CVE-2023-7324 is a vulnerability in the Linux kernel's SCSI Enclosure Services (SES) driver. The flaw resides in the ses_enclosure_data_process() function, where the addl_desc_ptr (additional descriptor pointer) is not properly sanitized before use. This can result in out-of-bounds reads when processing specially crafted enclosure diagnostic data [1][2].

Exploitation

An attacker with the ability to deliver a malicious SCSI enclosure diagnostic page (e.g., via a compromised or malicious SCSI enclosure device) could trigger the out-of-bounds access.
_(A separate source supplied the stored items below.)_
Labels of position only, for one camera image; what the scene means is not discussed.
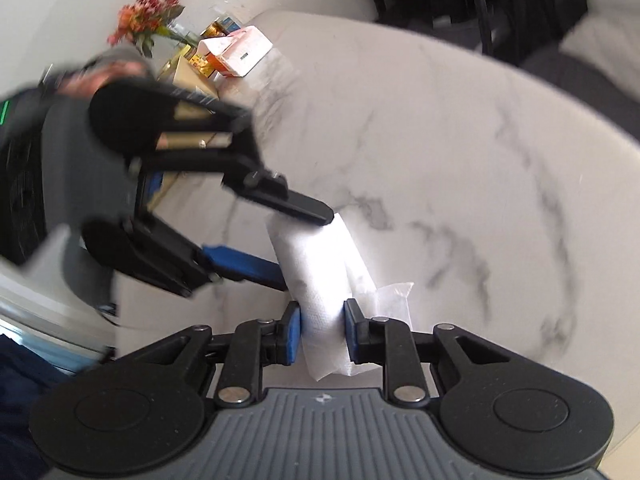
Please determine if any red orange flower bouquet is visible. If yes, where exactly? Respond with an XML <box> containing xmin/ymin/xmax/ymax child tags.
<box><xmin>107</xmin><ymin>0</ymin><xmax>201</xmax><ymax>59</ymax></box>

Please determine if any orange white tissue box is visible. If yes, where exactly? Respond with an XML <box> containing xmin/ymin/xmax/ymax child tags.
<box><xmin>196</xmin><ymin>25</ymin><xmax>274</xmax><ymax>79</ymax></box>

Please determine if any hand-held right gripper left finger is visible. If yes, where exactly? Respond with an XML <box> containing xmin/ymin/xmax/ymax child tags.
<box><xmin>117</xmin><ymin>301</ymin><xmax>303</xmax><ymax>407</ymax></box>

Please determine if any person's left hand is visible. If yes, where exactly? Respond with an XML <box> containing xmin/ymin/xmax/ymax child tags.
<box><xmin>57</xmin><ymin>57</ymin><xmax>152</xmax><ymax>104</ymax></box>

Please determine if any gold can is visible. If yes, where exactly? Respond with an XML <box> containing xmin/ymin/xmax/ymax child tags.
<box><xmin>202</xmin><ymin>16</ymin><xmax>243</xmax><ymax>40</ymax></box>

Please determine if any white paper napkin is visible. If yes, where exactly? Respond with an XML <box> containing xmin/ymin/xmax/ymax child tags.
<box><xmin>265</xmin><ymin>212</ymin><xmax>416</xmax><ymax>382</ymax></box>

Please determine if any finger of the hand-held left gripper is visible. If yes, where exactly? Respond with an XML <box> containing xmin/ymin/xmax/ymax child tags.
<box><xmin>127</xmin><ymin>217</ymin><xmax>292</xmax><ymax>300</ymax></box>
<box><xmin>129</xmin><ymin>86</ymin><xmax>336</xmax><ymax>227</ymax></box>

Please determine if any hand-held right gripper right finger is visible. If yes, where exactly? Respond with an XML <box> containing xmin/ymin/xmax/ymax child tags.
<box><xmin>343</xmin><ymin>298</ymin><xmax>512</xmax><ymax>407</ymax></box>

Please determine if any tan cardboard box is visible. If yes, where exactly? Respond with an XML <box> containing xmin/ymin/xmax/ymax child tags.
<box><xmin>150</xmin><ymin>55</ymin><xmax>233</xmax><ymax>211</ymax></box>

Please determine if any person's dark blue clothing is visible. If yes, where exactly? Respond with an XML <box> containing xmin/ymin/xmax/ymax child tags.
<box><xmin>0</xmin><ymin>335</ymin><xmax>101</xmax><ymax>480</ymax></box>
No special privileges beyond-normal privileges are required beyond the ability to submit SCSI commands to the affected device. The attack surface is limited to systems that have SCSI enclosures attached and where the SES driver is loaded [3][4].

Impact

Successful exploitation could lead to information disclosure (reading kernel memory beyond the intended buffer) or a system crash (denial of service). The vulnerability does not appear to allow arbitrary code execution based on the available information [1][2].

Mitigation

The issue has been fixed in the Linux kernel with commits that add proper bounds checking for the addl_desc_ptr [1][2][3][4]. Users should apply the stable kernel branches should apply the corresponding patches. No workaround is available other than updating the kernel.